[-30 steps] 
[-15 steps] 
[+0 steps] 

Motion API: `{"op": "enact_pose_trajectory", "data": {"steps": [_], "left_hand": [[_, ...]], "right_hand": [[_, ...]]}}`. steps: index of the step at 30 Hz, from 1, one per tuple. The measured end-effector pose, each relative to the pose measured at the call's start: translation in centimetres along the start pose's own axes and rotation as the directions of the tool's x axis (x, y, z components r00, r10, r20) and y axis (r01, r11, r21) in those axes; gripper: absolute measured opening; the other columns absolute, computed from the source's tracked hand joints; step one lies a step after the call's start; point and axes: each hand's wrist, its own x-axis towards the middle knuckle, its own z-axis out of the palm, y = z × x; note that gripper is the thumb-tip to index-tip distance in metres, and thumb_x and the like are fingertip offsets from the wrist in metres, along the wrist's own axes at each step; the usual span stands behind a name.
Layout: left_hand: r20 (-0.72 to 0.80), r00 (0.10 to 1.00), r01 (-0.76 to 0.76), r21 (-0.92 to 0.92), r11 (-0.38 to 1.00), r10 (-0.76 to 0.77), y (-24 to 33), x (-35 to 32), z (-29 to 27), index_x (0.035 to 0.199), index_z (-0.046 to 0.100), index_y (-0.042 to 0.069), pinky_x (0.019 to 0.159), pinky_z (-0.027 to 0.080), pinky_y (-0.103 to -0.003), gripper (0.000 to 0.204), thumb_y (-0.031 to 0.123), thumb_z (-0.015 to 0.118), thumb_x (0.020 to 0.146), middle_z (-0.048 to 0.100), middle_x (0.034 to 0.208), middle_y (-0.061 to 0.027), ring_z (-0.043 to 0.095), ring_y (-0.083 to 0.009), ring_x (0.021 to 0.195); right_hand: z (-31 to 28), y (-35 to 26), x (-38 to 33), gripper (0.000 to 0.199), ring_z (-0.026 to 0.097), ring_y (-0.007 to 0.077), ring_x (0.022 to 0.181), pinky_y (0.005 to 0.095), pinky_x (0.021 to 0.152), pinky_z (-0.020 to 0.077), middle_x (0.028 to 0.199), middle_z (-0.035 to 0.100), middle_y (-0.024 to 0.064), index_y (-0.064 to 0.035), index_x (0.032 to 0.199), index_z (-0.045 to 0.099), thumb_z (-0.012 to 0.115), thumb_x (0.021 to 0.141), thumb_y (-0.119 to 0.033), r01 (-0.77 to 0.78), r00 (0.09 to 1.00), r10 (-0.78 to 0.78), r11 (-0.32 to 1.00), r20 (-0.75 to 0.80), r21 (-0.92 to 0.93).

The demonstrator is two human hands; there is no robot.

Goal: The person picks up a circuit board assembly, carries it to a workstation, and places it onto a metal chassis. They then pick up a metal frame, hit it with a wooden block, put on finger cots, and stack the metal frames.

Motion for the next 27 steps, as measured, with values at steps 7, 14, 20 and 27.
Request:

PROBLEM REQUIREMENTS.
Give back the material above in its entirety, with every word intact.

RESPONSE AREA.
[-30 steps] 
[-15 steps] 
[+0 steps] 

Motion API: `{"op": "enact_pose_trajectory", "data": {"steps": [_], "left_hand": [[_, ...]], "right_hand": [[_, ...]]}}`. steps: index of the step at 30 Hz, from 1, one per tuple. The measured end-effector pose, each relative to the pose measured at the call's start: translation in centimetres along the start pose's own axes and rotation as the directions of the tool's x axis (x, y, z components r00, r10, r20) and y axis (r01, r11, r21) in those axes; gripper: absolute measured opening; the other columns absolute, computed from the source's tracked hand joints; step one lies a step after the call's start; point and axes: each hand's wrist, its own x-axis towards the middle knuckle, its own z-axis out of the palm, y = z × x; note that gripper is the thumb-tip to index-tip distance in metres, and thumb_x and the like are fingertip offsets from the wrist in metres, along the wrist's own axes at each step; the usual span stands behind a name.
Layout: left_hand: r20 (-0.72 to 0.80), r00 (0.10 to 1.00), r01 (-0.76 to 0.76), r21 (-0.92 to 0.92), r11 (-0.38 to 1.00), r10 (-0.76 to 0.77), y (-24 to 33), x (-35 to 32), z (-29 to 27), index_x (0.035 to 0.199), index_z (-0.046 to 0.100), index_y (-0.042 to 0.069), pinky_x (0.019 to 0.159), pinky_z (-0.027 to 0.080), pinky_y (-0.103 to -0.003), gripper (0.000 to 0.204), thumb_y (-0.031 to 0.123), thumb_z (-0.015 to 0.118), thumb_x (0.020 to 0.146), middle_z (-0.048 to 0.100), middle_x (0.034 to 0.208), middle_y (-0.061 to 0.027), ring_z (-0.043 to 0.095), ring_y (-0.083 to 0.009), ring_x (0.021 to 0.195); right_hand: z (-31 to 28), y (-35 to 26), x (-38 to 33), gripper (0.000 to 0.199), ring_z (-0.026 to 0.097), ring_y (-0.007 to 0.077), ring_x (0.022 to 0.181), pinky_y (0.005 to 0.095), pinky_x (0.021 to 0.152), pinky_z (-0.020 to 0.077), middle_x (0.028 to 0.199), middle_z (-0.035 to 0.100), middle_y (-0.024 to 0.064), index_y (-0.064 to 0.035), index_x (0.032 to 0.199), index_z (-0.045 to 0.099), thumb_z (-0.012 to 0.115), thumb_x (0.021 to 0.141), thumb_y (-0.119 to 0.033), r01 (-0.77 to 0.78), r00 (0.09 to 1.00), r10 (-0.78 to 0.78), r11 (-0.32 to 1.00), r20 (-0.75 to 0.80), r21 (-0.92 to 0.93).

The demonstrator is two human hands; there is no robot.

Goal: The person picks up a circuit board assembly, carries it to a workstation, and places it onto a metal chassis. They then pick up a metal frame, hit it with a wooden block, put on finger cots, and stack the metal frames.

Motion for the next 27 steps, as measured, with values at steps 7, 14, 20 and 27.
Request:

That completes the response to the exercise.